Deja un momento tus preocupaciones habituales, hombre insignificante. Entra un instante en ti mismo, apartándote del tumulto de tus pensamientos. Arroja lejos de ti las preocupaciones agobiantes y aparta de ti las inquietudes que te oprimen. Reposa en Dios un momento, descansa siquiera un momento en él.
Entra en lo más profundo de tu alma, aparta de ti todo, excepto Dios y lo que puede ayudarte a alcanzarlo; cierra la puerta de tu habitación y búscalo en el silencio. Di con todas tus fuerzas, di al Señor: Busco tu rostro; Señor, busco tu rostro.
Y ahora, Señor y Dios mío, enséñame dónde y cómo tengo que buscarte, dónde y cómo te encontraré.

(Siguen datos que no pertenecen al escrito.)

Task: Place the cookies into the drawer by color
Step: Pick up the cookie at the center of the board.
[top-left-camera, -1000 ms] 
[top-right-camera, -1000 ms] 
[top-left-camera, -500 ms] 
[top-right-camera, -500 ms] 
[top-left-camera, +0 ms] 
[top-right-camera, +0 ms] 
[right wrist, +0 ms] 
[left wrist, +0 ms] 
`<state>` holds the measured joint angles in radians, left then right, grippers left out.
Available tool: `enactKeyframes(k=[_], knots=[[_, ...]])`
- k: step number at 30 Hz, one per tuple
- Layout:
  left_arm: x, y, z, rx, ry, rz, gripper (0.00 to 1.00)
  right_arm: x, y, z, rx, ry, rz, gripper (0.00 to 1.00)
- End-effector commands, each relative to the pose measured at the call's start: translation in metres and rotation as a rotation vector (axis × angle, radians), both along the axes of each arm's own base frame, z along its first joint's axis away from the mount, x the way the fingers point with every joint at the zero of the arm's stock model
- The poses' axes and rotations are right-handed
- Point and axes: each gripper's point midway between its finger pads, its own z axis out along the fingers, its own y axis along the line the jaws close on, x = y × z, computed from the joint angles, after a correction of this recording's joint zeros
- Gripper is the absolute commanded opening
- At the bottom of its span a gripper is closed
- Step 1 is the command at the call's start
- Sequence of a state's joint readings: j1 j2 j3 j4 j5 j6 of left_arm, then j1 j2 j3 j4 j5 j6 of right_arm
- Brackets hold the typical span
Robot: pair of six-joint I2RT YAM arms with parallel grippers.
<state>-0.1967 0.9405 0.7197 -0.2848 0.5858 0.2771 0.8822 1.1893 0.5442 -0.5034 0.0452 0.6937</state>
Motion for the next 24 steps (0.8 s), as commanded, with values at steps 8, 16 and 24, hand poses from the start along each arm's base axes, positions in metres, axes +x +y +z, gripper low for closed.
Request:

Si no estás en mí, Señor, si estás ausente, ¿dónde te buscaré? Si estás en todas partes, ¿por qué no te veo aquí presente? Es cierto que tú habitas una luz inaccesible, pero, ¿dónde está esa luz que no se extingue? ¿Cómo me aproximaré a ella? ¿Quién me guiará y me introducirá en esa luz para que en ella te contemple? ¿Bajo qué signos, bajo qué aspectos te buscaré? Nunca te he visto, Señor y Dios mío, no conozco tu rostro.
¿Qué le dices al Señor al finalizar este día?